▶ [WHAT YOU ARE ASKED TO DO] Instruction for the data below: set down exactly the lines from the line with "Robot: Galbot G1" to the line with "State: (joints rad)", inclusive, and no others.

━━ DATASET EXCERPT

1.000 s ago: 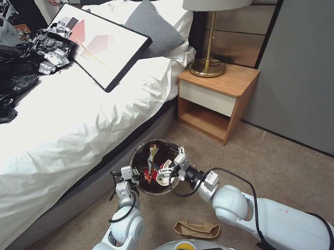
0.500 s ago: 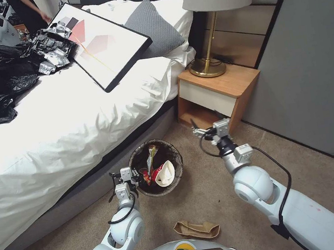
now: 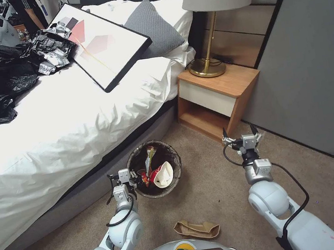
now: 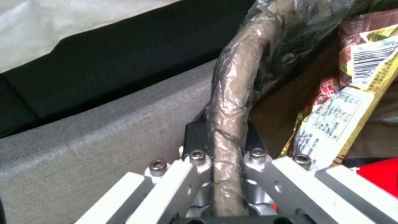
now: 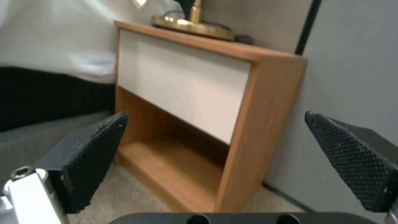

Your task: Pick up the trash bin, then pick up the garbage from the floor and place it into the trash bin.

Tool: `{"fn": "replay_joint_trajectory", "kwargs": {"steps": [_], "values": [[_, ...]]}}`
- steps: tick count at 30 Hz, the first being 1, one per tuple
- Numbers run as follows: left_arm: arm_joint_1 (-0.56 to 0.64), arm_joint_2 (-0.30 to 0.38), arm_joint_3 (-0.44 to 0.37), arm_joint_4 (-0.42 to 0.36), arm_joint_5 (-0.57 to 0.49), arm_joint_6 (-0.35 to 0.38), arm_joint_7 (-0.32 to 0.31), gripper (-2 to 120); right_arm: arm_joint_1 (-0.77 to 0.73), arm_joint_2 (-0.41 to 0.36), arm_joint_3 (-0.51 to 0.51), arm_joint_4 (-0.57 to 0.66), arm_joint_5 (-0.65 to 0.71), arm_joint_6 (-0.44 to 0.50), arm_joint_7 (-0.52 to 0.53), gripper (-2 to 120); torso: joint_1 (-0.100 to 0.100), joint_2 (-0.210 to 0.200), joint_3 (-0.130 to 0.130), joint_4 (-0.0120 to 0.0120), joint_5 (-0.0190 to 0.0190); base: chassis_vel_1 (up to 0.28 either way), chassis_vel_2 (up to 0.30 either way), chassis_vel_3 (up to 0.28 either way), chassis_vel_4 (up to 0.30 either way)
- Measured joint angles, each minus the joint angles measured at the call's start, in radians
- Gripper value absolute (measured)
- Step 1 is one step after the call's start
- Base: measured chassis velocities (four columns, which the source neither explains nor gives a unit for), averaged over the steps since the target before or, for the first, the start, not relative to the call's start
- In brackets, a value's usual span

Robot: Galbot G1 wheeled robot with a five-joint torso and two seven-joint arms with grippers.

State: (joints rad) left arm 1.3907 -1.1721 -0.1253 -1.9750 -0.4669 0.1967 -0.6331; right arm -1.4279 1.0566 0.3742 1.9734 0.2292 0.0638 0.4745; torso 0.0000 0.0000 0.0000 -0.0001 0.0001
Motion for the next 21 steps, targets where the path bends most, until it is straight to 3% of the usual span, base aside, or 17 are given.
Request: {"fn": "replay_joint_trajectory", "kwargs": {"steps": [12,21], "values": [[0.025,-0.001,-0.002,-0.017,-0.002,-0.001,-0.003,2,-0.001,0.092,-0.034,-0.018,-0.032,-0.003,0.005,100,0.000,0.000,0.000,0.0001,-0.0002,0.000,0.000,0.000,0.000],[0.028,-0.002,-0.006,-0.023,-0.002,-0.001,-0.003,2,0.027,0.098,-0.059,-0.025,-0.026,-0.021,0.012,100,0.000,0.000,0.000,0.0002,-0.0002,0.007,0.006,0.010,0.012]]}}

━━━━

▶ [EXERCISE RESPONSE]
Robot: Galbot G1 wheeled robot with a five-joint torso and two seven-joint arms with grippers.

State: (joints rad) left arm 1.3907 -1.1721 -0.1253 -1.9750 -0.4669 0.1967 -0.6331; right arm -1.4279 1.0566 0.3742 1.9734 0.2292 0.0638 0.4745; torso 0.0000 0.0000 0.0000 -0.0001 0.0001

There's nothing left to add to the answer.